Overview: Proinsulin TestIntroduction: The Proinsulin Test measures proinsulin to diagnose insulinomas or diabetes, causing low blood sugar. Following 2023 Endocrine Society guidelines, it uses biochemical methods for high specificity, supporting metabolic screening. This test is critical for guiding diagnosis, treatment planning, and improving outcomes in endocrinology for patients with suspected insulinomas or type 2 diabetes.
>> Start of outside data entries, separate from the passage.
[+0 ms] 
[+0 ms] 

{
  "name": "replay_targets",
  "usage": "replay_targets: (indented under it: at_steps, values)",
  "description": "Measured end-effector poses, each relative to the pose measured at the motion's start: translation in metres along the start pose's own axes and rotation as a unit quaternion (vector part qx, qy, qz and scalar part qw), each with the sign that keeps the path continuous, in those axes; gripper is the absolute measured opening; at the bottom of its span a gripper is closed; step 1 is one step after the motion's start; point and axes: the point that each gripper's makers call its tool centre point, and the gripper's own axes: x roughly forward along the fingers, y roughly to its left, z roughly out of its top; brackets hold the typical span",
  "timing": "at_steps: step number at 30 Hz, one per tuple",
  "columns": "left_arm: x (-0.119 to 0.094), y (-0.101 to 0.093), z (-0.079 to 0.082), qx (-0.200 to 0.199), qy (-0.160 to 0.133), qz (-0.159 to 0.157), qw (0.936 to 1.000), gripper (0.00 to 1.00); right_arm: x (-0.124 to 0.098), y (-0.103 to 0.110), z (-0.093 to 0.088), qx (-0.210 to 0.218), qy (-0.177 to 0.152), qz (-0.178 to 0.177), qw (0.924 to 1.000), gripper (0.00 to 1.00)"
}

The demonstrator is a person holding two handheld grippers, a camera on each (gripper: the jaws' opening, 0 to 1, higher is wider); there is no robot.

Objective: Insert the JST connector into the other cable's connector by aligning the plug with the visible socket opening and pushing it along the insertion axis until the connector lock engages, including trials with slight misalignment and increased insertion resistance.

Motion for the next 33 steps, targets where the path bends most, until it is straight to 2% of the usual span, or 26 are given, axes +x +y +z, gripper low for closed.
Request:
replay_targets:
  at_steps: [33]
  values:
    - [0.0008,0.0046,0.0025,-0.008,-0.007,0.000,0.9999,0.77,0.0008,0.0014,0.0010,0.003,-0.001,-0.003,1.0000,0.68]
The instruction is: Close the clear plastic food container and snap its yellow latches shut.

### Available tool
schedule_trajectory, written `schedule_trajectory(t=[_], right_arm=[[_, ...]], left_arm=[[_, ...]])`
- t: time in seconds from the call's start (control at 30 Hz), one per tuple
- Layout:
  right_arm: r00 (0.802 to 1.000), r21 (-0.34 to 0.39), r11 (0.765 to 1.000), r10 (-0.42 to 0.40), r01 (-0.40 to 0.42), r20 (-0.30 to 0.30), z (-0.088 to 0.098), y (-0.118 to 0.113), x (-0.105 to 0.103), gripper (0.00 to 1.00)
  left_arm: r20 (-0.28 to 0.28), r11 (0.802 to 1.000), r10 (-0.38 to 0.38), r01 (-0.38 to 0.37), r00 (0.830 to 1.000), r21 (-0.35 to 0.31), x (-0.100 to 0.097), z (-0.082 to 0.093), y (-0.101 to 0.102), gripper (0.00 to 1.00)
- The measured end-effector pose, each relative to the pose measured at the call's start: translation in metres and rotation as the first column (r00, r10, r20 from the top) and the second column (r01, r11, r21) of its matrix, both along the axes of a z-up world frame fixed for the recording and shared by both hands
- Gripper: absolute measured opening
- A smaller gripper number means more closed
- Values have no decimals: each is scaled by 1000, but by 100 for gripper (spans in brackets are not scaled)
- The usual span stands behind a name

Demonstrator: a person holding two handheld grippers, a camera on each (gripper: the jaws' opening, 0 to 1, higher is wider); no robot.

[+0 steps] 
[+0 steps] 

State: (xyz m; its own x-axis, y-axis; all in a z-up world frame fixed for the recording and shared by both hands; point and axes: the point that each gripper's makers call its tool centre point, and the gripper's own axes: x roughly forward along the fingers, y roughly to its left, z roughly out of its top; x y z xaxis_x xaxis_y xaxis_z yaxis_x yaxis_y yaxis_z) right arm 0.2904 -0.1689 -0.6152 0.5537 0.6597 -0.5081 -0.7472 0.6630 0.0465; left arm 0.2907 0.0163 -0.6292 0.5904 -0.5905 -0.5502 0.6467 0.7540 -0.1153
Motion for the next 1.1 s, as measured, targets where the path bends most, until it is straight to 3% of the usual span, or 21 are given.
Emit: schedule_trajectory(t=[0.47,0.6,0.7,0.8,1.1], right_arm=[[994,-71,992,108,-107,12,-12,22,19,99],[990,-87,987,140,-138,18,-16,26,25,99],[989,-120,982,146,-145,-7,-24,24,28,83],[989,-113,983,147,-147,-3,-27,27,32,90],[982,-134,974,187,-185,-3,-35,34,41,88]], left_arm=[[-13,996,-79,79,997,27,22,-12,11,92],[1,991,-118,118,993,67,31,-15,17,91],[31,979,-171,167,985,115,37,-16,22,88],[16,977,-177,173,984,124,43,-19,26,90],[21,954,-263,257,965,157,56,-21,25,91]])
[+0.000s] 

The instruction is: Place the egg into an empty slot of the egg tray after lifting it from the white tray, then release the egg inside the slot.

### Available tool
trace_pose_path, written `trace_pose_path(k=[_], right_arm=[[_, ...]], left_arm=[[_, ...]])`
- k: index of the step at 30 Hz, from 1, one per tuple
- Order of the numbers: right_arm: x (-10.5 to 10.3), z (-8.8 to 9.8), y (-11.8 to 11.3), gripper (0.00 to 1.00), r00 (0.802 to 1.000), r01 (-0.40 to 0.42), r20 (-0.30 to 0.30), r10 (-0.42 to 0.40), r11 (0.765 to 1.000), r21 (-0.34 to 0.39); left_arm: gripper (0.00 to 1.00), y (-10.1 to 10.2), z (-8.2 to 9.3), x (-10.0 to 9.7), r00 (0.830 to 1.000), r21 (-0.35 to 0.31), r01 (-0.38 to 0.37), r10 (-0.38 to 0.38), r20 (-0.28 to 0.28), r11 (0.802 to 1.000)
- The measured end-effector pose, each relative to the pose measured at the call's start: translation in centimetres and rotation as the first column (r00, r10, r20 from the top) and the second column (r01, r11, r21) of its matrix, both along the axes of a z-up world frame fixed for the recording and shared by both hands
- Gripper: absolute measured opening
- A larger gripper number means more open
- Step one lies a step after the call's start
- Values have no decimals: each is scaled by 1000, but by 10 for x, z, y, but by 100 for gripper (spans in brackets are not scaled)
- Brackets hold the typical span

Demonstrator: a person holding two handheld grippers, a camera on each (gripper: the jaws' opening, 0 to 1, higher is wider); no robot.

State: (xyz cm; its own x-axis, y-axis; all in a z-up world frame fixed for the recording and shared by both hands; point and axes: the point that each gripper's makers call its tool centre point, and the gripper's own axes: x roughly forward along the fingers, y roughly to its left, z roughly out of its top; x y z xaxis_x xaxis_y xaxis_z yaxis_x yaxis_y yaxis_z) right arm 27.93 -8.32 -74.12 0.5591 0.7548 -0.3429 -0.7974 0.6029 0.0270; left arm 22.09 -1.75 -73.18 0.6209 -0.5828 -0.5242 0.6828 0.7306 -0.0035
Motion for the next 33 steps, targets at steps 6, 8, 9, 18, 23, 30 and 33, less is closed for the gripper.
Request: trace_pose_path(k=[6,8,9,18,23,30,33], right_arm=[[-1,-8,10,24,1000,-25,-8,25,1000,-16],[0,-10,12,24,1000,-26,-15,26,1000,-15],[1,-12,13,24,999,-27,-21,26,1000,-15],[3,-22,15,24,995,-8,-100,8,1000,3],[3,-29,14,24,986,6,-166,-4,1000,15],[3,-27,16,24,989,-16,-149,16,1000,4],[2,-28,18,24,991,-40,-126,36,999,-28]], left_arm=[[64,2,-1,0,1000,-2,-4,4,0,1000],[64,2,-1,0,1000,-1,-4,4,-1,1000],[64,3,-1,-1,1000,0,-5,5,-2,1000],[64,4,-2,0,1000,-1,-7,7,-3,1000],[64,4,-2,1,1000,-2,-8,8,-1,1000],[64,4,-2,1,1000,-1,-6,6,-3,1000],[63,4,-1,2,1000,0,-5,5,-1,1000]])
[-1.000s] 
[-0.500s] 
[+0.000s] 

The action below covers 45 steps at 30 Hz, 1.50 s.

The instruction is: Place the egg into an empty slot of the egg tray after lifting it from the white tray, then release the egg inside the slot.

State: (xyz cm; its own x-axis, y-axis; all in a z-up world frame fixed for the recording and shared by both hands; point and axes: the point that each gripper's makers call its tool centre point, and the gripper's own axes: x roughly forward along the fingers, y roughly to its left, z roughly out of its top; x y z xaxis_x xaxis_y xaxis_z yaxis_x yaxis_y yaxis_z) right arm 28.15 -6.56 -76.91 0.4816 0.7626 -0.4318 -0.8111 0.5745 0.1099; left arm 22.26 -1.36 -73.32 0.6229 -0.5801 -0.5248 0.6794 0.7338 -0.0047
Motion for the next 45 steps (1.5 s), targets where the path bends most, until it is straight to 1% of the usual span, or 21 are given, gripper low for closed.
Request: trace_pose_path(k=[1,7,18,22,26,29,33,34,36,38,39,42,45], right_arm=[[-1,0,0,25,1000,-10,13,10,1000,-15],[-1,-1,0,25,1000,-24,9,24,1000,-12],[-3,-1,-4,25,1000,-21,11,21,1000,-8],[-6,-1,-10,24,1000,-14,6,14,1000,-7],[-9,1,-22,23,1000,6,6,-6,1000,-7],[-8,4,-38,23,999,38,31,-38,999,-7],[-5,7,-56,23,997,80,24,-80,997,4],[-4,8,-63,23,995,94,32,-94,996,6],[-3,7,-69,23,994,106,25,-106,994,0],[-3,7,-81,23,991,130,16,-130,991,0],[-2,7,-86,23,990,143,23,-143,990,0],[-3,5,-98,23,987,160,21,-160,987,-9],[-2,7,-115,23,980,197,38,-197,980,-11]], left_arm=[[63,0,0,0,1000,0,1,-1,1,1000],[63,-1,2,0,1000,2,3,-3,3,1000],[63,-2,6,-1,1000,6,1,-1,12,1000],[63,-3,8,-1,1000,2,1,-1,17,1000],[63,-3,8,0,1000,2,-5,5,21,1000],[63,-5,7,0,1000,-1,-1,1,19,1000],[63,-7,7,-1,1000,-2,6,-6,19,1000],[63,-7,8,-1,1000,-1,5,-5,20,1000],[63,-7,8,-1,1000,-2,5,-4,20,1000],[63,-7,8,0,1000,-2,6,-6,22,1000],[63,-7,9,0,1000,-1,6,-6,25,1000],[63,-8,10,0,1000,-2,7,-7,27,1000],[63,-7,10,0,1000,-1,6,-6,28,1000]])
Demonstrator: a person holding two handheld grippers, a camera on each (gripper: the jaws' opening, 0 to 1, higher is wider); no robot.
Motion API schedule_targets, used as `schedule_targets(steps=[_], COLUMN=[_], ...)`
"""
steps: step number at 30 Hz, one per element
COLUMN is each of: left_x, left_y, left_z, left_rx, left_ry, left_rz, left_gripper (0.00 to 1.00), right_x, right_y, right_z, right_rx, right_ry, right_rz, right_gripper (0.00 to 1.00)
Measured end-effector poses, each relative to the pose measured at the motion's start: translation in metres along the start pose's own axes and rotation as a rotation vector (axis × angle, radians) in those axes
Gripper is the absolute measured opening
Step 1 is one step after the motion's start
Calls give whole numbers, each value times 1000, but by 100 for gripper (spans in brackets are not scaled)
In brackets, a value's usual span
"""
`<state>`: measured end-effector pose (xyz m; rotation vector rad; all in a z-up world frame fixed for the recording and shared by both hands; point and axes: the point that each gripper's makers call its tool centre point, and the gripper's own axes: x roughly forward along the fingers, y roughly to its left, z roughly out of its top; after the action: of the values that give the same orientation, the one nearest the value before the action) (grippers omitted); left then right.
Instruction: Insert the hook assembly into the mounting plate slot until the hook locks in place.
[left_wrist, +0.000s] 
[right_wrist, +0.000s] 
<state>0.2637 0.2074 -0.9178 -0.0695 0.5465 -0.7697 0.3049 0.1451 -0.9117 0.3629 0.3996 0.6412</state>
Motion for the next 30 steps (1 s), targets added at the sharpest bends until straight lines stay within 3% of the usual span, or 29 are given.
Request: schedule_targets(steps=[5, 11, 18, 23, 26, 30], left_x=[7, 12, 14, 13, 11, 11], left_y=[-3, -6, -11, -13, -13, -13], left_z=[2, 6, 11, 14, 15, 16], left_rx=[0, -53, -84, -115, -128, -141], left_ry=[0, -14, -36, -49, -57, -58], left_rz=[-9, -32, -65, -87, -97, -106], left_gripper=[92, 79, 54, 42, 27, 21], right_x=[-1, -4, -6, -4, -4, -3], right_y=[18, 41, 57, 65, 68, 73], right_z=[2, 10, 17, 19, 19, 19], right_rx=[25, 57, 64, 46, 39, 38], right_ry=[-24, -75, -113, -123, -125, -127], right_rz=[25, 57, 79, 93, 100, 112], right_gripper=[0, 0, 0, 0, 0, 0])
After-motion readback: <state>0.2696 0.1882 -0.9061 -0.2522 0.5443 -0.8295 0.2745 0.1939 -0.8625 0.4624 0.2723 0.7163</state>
Other Names: Proinsulin Assay, Insulin Precursor Test.
FDA Status: Laboratory-developed test (LDT), meeting endocrinology standards for diagnostic accuracy.
Historical Milestone: Proinsulin testing began in the 1980s with insulinoma research. Biochemical methods improved in the 2000s, enhancing diagnostic precision.
Purpose: Measures proinsulin to diagnose insulinomas or diabetes, guides treatment, and evaluates patients with low blood sugar.
Test Parameters: 1. Proinsulin Level
Pretest Condition: Fasting for 10-12 hours required. Collect serum or plasma. Report history of low blood sugar or diabetes symptoms.
Specimen: Serum (SST, 2-5 mL), Plasma (EDTA, 2-4 mL). Transport in a biohazard container.
Sample Stability at Room Temperature: 8 hours
Sample Stability at Refrigeration: 7 days
Sample Stability at Frozen: 6 months
Medical History: Document low blood sugar, diabetes, or family history of insulinomas. Include current medications, especially insulin or sulfonylureas.
Consent: Written consent required, detailing the tests purpose, insulinoma/diabetes implications, and risks of sample collection.
Procedural Considerations: Uses immunoassays to measure proinsulin levels. Results are available in 1-2 days, supporting clinical decisions. Performed in laboratories, often for insulinoma or diabetes diagnosis.
Factors Affecting Result Accuracy: Improper fasting or sample hemolysis can affect results. Medications like sulfonylureas may elevate proinsulin.
Clinical Significance: Elevated proinsulin confirms insulinoma, guiding surgical intervention. Abnormal levels in diabetes guide therapy adjustments.
Specialist Consultation: Consult an endocrinologist for result interpretation and treatment planning.
Additional Supporting Tests: C-peptide, insulin levels, or pancreatic imaging to confirm insulinoma or diabetes diagnosis.
Test Limitations: Non-specific for certain metabolic disorders; clinical correlation is needed. Sample quality affects sensitivity.
References: Endocrine Society Insulinoma Guidelines, 2023; Journal of Clinical Endocrinology, Cryer PE, 2022.